I expected him to be surprised; instead, he surprised me by chuckling and saying the one thing that I was afraid of. "He's Rosalie's older brother..." he said as he walked closer to me, clasping my shoulder briefly... "And your best friend." He walked ahead of me out into the hall before turning to walk to the patio outside.

I felt it in my gut. Maybe it was what Blake had said about Bella jokingly or the fact that he seemed so comfortable with Bella and my brothers, but I just somehow knew it. I knew that Jasper was going to say he and I were friends. And in my heart of hearts, I could see why.

I needed more answers though, so I started my search.

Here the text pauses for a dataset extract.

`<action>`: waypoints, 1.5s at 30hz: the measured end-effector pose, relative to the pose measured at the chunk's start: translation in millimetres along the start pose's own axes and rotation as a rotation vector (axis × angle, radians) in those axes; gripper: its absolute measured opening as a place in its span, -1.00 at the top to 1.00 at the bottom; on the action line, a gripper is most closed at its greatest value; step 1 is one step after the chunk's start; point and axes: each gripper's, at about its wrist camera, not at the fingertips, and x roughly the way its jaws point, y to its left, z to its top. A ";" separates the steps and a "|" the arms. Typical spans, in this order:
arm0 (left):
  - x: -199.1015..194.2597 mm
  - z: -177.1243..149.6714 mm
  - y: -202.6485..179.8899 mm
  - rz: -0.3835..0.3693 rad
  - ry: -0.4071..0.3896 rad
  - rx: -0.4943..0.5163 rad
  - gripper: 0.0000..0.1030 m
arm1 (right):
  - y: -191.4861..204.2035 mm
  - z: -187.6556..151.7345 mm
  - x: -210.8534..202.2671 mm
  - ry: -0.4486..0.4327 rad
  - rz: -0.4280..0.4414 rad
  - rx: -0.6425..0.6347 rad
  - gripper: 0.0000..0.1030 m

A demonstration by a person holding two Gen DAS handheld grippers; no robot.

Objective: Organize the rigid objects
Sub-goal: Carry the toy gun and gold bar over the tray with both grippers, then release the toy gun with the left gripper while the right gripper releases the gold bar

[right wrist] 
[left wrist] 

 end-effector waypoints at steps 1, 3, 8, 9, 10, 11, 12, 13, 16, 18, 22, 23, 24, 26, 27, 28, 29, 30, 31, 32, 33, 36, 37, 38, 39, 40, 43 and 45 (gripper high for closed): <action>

I started opening drawer after drawer in my bedroom, looking for clues about my past, anything to help make this new transition from one life to the next easier. Meeting Blake, my "best friend", made me realize how many more people I had met in this life that would not be familiar to me.

So I searched for a few minutes before looking in boxes in my closet. Finally, inside a box marked "ΛΕΏ," I found a lot of things that I thought could help piece things together.

There were pictures...lots and lots of pictures. I sat on the carpeted floor of my closet, flipping through the stacks. Most of them were of a bunch of guys and me which even most of them I didn't recognize. Blake was present in almost all of them though. But Emmett and Jasper were too. And most were made in front of a large, white house with long white columns with ΛΕΏ in large letters above front of the door.